「いや、大丈夫だよ。どうした?」

『あの…。ちょっと気になることがあって』

…気になること、だって?

やっぱり…何か良くないものが見えた、とか?

「気になることって?」

『私の携帯に…おかしな音声メッセージが来てて』

「おかしな音声メッセージ…?イタ電か?」

うちのフューニャがいかに可愛いからって、ちょっかいを出すとはいただけない。

もし、何処ぞの小汚ないおっさんが、「今、何色のブラしてるの?ゲヘヘ」なんてメッセージを入れててみろ。

マフィアの権力、濫用してでもぶち殺しに行くからな。

『いえ…。イタ電かどうかは分からないんですが』

「分からない…?」

『とても不思議なメッセージで…。聞いてみてもよく分からないんですが、でも…何だか暗号めいたメッセージで』

…暗号。

『色んな国の言葉を組み合わせたような話し方で…。もし、ルルシーさんやルレイアさん達に関することだったら、と思って…』

「…成程」

そういうことか。

『私も…何だか妙に、このメッセージを無視出来なくて、気になって…。ルヴィアさんに聞いてもらえたら、と思ったんですけど…』

「…分かった。聞いてみるよ」

フューニャが無視出来ない、気になる、と言うのなら。

俺も無視出来ないし、気になる。

『メールに添付して送りましょうか』

「いや…。もしルルシーさん達からのメッセージなら、妄りに音声ファイルを触るべきじゃない。携帯ごと持ってきてくれ。部下を迎えにやるから」

『…分かりました』

本当は、俺が迎えに行きたいところだが。

さすがに、準幹部である俺が本部を離れる訳にはいかなかった。

強面の黒服サングラスが迎えに来たら、フューニャも怯えるだろうと思い。

俺は、出来るだけ若く、優しげな顔をした部下を選んで、フューニャを迎えに行くように指示した。

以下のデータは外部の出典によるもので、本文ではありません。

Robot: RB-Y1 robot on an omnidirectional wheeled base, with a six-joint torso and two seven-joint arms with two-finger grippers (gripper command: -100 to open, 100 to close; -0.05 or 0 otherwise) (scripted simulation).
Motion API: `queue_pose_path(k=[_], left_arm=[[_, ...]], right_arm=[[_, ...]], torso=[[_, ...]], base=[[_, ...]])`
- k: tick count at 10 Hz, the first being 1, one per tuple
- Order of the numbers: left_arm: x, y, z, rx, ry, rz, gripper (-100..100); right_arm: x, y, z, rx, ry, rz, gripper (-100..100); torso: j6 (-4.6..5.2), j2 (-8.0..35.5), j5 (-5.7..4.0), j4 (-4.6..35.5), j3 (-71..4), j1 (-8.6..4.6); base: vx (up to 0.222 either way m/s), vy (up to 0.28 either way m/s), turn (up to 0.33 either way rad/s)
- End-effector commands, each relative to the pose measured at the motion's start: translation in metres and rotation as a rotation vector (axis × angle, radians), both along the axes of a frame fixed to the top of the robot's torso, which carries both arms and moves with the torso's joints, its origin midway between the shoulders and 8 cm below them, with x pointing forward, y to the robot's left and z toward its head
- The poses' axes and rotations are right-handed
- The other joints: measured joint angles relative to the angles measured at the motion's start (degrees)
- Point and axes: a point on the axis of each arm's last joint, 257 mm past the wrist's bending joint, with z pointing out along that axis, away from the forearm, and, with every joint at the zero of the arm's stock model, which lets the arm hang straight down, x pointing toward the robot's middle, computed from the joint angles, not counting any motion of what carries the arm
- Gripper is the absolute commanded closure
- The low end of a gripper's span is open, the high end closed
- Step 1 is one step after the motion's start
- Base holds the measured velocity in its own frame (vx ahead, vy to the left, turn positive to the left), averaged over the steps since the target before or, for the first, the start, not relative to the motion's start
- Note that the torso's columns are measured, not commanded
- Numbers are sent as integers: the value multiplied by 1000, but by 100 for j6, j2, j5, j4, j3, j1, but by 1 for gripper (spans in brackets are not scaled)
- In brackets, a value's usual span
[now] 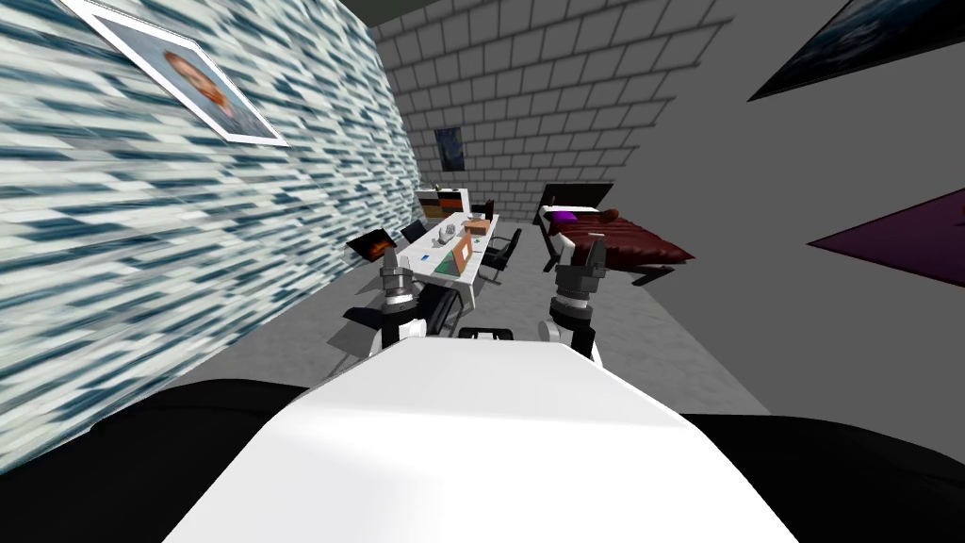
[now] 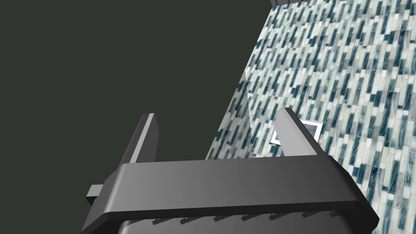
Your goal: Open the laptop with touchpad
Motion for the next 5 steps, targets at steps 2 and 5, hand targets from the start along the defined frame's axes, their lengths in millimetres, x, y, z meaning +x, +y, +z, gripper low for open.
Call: queue_pose_path(k=[2, 5], left_arm=[[0, 0, 0, 0, 0, 0, 0], [7, -8, -5, 90, 47, -41, -100]], right_arm=[[0, 0, 0, 0, 0, 0, 0], [0, 0, 0, 0, 1, 0, 0]], torso=[[0, 846, 0, 846, -1692, 0], [0, 1512, 0, 1513, -3047, 0]], base=[[0, 0, 0], [18, -9, -19]])
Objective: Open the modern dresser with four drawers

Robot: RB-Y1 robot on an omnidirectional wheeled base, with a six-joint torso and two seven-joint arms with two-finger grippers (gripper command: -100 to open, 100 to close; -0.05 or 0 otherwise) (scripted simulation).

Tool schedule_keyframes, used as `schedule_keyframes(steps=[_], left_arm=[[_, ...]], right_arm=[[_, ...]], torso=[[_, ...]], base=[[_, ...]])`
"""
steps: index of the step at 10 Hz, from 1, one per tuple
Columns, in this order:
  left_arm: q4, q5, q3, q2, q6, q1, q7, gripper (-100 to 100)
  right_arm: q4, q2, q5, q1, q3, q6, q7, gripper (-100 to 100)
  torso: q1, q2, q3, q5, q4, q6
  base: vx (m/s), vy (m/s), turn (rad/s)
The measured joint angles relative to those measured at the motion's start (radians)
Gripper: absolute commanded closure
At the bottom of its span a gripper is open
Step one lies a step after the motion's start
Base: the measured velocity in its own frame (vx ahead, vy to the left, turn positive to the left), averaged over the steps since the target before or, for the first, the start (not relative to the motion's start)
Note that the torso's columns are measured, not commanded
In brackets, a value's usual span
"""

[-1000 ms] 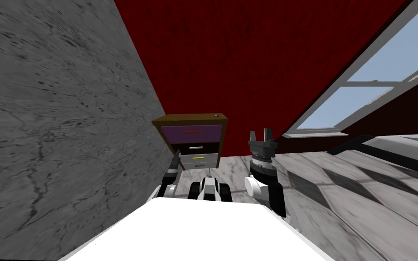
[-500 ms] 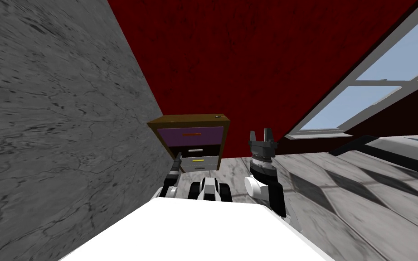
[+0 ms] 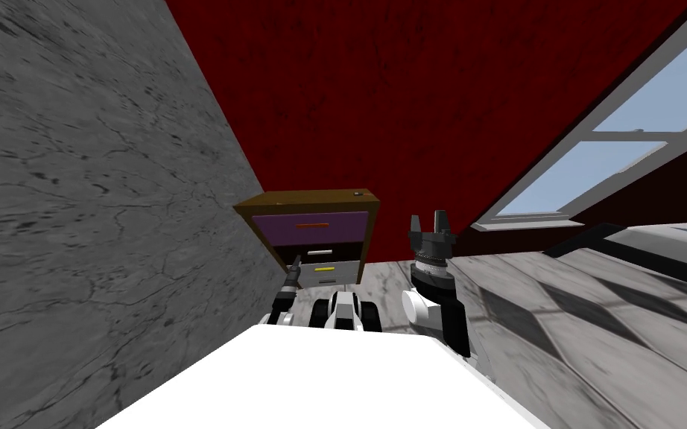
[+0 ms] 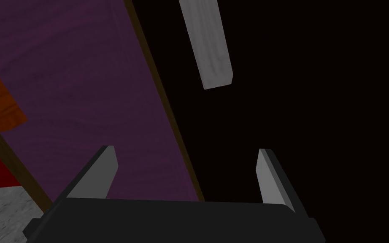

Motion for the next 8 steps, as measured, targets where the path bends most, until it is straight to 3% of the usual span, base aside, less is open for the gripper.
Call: schedule_keyframes(steps=[4,6,8], left_arm=[[0.105,-0.008,-0.001,-0.055,-0.026,-0.022,-0.003,-100],[0.124,-0.012,-0.003,-0.097,-0.027,-0.026,-0.009,-100],[0.115,-0.012,-0.003,-0.101,-0.012,-0.033,-0.011,-100]], right_arm=[[0.0,0.0,0.0,0.0,0.0,0.0,0.0,0],[0.0,0.0,0.0,0.0,0.0,0.0,0.0,0],[0.0,0.0,0.0,0.0,0.0,0.0,0.0,0]], torso=[[0.0,0.002,0.001,0.0,0.001,0.0],[-0.001,0.003,0.002,0.0,0.001,0.0],[0.0,0.002,0.001,0.0,0.001,0.0]], base=[[0.072,0.019,-0.009],[0.032,0.002,-0.004],[0.038,0.001,0.003]])
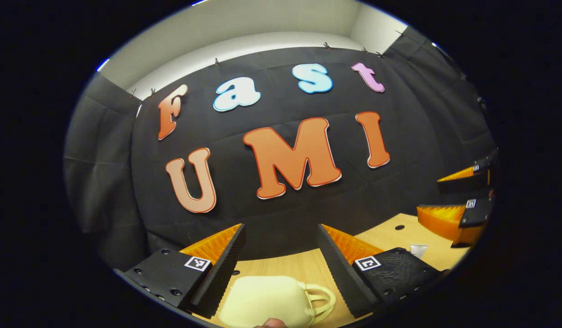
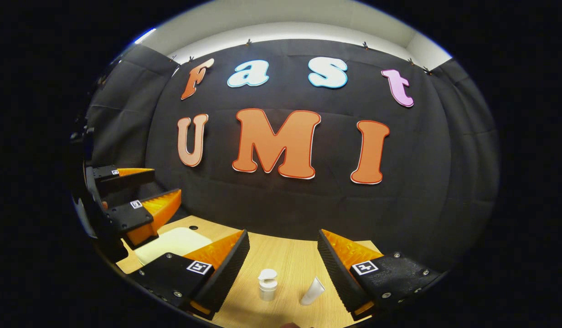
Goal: First open the suitcase, pack the skin care products into it, and then close the suitcase.
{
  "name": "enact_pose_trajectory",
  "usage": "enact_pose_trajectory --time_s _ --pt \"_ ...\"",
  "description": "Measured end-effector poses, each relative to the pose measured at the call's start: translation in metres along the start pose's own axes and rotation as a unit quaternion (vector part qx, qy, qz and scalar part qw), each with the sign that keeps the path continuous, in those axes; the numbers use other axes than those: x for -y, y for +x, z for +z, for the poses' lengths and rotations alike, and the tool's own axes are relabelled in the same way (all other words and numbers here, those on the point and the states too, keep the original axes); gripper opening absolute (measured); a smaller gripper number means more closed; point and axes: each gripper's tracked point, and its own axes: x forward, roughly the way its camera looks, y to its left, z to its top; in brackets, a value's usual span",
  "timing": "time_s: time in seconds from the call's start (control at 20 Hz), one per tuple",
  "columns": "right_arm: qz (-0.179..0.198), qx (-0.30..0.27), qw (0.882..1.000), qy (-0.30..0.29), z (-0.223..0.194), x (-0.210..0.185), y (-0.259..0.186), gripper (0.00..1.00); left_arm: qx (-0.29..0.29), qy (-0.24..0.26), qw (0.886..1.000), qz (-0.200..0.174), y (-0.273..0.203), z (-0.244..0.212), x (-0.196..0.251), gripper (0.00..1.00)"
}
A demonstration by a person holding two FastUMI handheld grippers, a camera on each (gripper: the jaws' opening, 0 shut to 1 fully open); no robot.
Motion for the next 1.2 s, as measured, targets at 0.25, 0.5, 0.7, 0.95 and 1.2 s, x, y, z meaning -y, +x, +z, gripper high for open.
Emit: enact_pose_trajectory --time_s 0.25,0.5,0.7,0.95,1.2 --pt "-0.006 -0.002 1.0 -0.009 -0.003 0.011 -0.002 0.95 -0.041 0.074 0.996 -0.039 0.004 -0.047 0.035 0.99" --pt "-0.023 -0.007 1.0 -0.015 -0.008 0.029 -0.006 0.96 -0.094 0.143 0.982 -0.079 0.01 -0.118 0.068 0.98" --pt "-0.04 -0.019 0.997 -0.064 -0.02 0.043 -0.008 0.96 -0.125 0.154 0.976 -0.095 0.014 -0.152 0.075 0.98" --pt "-0.072 -0.022 0.996 -0.047 -0.021 0.069 -0.012 0.96 -0.145 0.212 0.958 -0.131 0.012 -0.193 0.09 0.98" --pt "-0.095 -0.025 0.994 -0.046 -0.023 0.085 -0.015 0.96 -0.16 0.278 0.933 -0.163 0.006 -0.232 0.107 0.98"
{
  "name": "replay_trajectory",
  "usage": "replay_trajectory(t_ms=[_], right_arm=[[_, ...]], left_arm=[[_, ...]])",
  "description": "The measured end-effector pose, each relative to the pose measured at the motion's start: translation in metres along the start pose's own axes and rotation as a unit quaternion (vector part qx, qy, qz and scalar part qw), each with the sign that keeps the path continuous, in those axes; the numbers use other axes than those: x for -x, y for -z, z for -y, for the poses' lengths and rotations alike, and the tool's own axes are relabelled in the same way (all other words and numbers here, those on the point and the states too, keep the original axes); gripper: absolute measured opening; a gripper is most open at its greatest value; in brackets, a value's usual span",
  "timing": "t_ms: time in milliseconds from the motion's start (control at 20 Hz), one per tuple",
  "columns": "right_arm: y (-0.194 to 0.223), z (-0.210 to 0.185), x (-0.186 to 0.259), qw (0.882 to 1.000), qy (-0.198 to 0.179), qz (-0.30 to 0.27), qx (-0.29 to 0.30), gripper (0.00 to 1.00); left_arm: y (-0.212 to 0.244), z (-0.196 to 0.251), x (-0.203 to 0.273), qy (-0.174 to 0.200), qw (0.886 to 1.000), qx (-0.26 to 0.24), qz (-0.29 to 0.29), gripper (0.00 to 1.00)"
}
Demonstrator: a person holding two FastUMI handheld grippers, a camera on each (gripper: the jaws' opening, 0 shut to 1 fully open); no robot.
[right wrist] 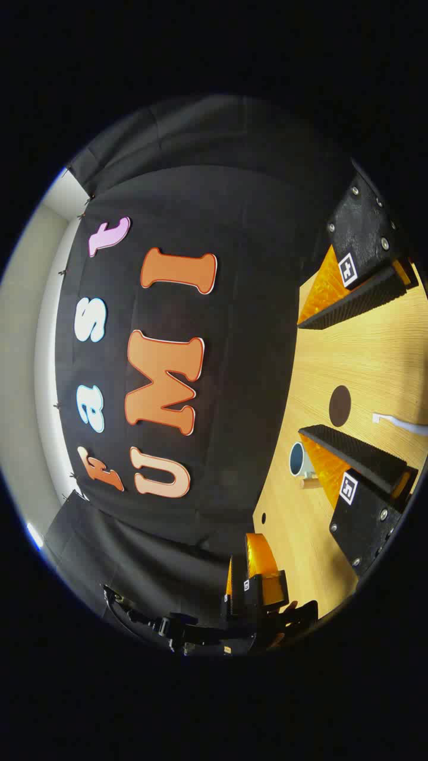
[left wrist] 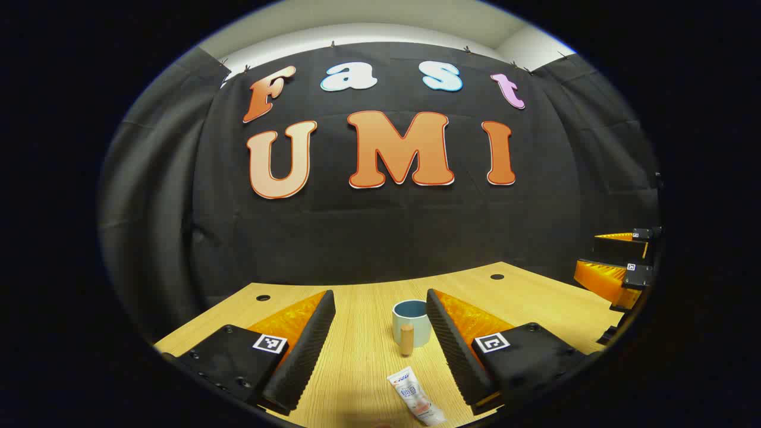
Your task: Put the toothbrush and toothpaste on the desktop into the cup, then pick up the cup and place it on the coaster on the desktop.
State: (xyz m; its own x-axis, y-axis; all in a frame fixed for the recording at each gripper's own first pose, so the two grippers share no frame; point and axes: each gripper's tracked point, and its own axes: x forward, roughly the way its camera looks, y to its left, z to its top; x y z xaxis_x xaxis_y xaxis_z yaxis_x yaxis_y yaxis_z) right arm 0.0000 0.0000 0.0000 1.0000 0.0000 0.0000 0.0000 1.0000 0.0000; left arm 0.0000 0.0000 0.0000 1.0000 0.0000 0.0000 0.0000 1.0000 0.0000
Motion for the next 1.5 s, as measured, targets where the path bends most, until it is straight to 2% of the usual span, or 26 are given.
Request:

うちの嫁が可愛いからって、くれぐれも変なことは考えるなよ、とも言い含めておいた。

「…フューシャが来るのか?」

部下を迎えにやらせた後、ヴァルタがそう聞いた。

あ、ごめん…。ヴァルタのこと忘れてた。目の前にいるのに。

「あぁ。ルルシーさん達の安否に繋がる…かもしれない情報がある。フューニャ自身が、気になるって…」

「フューシャ…あぁ、もう面倒だからフューニャで合わせるよ。あの子が気になるって言うなら、確かに耳を傾けておいた方が良い。あの一族の直感は、本物だ」

「…俺もそう思う」

彼女の一族のことなんて、俺は知らないし、別に知りたいとも思わない。

俺はフューニャを信じているだけだ。

「ヴァルタ。お前をアイズさんのもとに連れていこうと思ったんだが…。悪いが、もう少しここにいてもらって良いか」

「あぁ。私もそのつもりだ」

ヴァルタと共に、フューニャに送られてきたという謎の音声メッセージを聞こうと思った。